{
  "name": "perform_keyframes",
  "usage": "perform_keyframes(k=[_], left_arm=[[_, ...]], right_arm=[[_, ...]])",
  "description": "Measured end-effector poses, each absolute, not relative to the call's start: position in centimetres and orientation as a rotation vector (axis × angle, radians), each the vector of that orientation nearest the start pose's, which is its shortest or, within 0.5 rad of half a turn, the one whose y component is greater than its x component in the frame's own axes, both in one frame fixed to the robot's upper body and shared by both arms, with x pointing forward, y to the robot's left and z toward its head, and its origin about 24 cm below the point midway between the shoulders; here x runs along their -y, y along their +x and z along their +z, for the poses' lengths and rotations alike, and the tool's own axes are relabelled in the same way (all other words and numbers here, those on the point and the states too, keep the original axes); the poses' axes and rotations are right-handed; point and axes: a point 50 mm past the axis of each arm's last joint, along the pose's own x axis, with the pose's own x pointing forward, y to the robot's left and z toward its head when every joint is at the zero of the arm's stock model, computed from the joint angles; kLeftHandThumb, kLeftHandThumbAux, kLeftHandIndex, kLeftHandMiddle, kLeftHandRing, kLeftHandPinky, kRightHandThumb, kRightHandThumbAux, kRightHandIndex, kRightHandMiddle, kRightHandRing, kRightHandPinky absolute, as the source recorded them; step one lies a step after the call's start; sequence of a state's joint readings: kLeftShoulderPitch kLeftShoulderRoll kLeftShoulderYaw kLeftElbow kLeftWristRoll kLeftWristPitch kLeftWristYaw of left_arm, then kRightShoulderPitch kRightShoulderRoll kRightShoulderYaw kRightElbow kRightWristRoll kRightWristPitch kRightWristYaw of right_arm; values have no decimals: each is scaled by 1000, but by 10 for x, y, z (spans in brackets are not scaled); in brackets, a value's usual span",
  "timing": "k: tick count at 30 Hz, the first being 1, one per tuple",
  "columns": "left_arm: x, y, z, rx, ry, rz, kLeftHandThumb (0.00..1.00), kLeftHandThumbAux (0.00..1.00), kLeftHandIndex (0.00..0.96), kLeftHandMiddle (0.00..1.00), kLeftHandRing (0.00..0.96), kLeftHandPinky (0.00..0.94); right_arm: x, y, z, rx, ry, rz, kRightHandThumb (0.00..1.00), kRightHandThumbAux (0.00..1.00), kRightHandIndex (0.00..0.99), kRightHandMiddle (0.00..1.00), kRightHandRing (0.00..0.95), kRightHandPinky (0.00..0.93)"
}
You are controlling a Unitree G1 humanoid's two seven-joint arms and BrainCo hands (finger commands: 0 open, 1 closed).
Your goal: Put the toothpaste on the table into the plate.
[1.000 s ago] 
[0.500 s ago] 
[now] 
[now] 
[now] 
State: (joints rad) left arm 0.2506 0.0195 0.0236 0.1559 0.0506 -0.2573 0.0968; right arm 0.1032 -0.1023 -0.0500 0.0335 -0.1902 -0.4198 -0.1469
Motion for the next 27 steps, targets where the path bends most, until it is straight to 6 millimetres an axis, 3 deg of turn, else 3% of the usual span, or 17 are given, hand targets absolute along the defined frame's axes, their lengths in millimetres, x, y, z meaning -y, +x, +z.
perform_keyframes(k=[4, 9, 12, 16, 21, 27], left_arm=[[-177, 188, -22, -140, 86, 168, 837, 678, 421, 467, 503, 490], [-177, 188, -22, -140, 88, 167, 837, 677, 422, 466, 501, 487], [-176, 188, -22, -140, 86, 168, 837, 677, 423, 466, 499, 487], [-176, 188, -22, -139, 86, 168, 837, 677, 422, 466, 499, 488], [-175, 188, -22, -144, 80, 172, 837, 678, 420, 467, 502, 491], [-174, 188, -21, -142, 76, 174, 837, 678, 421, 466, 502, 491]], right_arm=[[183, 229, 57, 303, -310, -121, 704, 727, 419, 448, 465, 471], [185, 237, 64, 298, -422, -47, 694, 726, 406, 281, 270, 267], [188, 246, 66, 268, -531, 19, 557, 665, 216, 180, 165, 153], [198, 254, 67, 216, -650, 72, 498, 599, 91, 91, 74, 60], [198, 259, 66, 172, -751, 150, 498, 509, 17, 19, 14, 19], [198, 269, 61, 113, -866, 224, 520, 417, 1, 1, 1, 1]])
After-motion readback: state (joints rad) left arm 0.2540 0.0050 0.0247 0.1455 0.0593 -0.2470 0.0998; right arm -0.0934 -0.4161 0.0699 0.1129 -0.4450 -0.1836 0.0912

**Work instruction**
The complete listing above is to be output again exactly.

**Written reply**
{
  "name": "perform_keyframes",
  "usage": "perform_keyframes(k=[_], left_arm=[[_, ...]], right_arm=[[_, ...]])",
  "description": "Measured end-effector poses, each absolute, not relative to the call's start: position in centimetres and orientation as a rotation vector (axis × angle, radians), each the vector of that orientation nearest the start pose's, which is its shortest or, within 0.5 rad of half a turn, the one whose y component is greater than its x component in the frame's own axes, both in one frame fixed to the robot's upper body and shared by both arms, with x pointing forward, y to the robot's left and z toward its head, and its origin about 24 cm below the point midway between the shoulders; here x runs along their -y, y along their +x and z along their +z, for the poses' lengths and rotations alike, and the tool's own axes are relabelled in the same way (all other words and numbers here, those on the point and the states too, keep the original axes); the poses' axes and rotations are right-handed; point and axes: a point 50 mm past the axis of each arm's last joint, along the pose's own x axis, with the pose's own x pointing forward, y to the robot's left and z toward its head when every joint is at the zero of the arm's stock model, computed from the joint angles; kLeftHandThumb, kLeftHandThumbAux, kLeftHandIndex, kLeftHandMiddle, kLeftHandRing, kLeftHandPinky, kRightHandThumb, kRightHandThumbAux, kRightHandIndex, kRightHandMiddle, kRightHandRing, kRightHandPinky absolute, as the source recorded them; step one lies a step after the call's start; sequence of a state's joint readings: kLeftShoulderPitch kLeftShoulderRoll kLeftShoulderYaw kLeftElbow kLeftWristRoll kLeftWristPitch kLeftWristYaw of left_arm, then kRightShoulderPitch kRightShoulderRoll kRightShoulderYaw kRightElbow kRightWristRoll kRightWristPitch kRightWristYaw of right_arm; values have no decimals: each is scaled by 1000, but by 10 for x, y, z (spans in brackets are not scaled); in brackets, a value's usual span",
  "timing": "k: tick count at 30 Hz, the first being 1, one per tuple",
  "columns": "left_arm: x, y, z, rx, ry, rz, kLeftHandThumb (0.00..1.00), kLeftHandThumbAux (0.00..1.00), kLeftHandIndex (0.00..0.96), kLeftHandMiddle (0.00..1.00), kLeftHandRing (0.00..0.96), kLeftHandPinky (0.00..0.94); right_arm: x, y, z, rx, ry, rz, kRightHandThumb (0.00..1.00), kRightHandThumbAux (0.00..1.00), kRightHandIndex (0.00..0.99), kRightHandMiddle (0.00..1.00), kRightHandRing (0.00..0.95), kRightHandPinky (0.00..0.93)"
}
You are controlling a Unitree G1 humanoid's two seven-joint arms and BrainCo hands (finger commands: 0 open, 1 closed).
Your goal: Put the toothpaste on the table into the plate.
[1.000 s ago] 
[0.500 s ago] 
[now] 
[now] 
[now] 
State: (joints rad) left arm 0.2506 0.0195 0.0236 0.1559 0.0506 -0.2573 0.0968; right arm 0.1032 -0.1023 -0.0500 0.0335 -0.1902 -0.4198 -0.1469
Motion for the next 27 steps, targets where the path bends most, until it is straight to 6 millimetres an axis, 3 deg of turn, else 3% of the usual span, or 17 are given, hand targets absolute along the defined frame's axes, their lengths in millimetres, x, y, z meaning -y, +x, +z.
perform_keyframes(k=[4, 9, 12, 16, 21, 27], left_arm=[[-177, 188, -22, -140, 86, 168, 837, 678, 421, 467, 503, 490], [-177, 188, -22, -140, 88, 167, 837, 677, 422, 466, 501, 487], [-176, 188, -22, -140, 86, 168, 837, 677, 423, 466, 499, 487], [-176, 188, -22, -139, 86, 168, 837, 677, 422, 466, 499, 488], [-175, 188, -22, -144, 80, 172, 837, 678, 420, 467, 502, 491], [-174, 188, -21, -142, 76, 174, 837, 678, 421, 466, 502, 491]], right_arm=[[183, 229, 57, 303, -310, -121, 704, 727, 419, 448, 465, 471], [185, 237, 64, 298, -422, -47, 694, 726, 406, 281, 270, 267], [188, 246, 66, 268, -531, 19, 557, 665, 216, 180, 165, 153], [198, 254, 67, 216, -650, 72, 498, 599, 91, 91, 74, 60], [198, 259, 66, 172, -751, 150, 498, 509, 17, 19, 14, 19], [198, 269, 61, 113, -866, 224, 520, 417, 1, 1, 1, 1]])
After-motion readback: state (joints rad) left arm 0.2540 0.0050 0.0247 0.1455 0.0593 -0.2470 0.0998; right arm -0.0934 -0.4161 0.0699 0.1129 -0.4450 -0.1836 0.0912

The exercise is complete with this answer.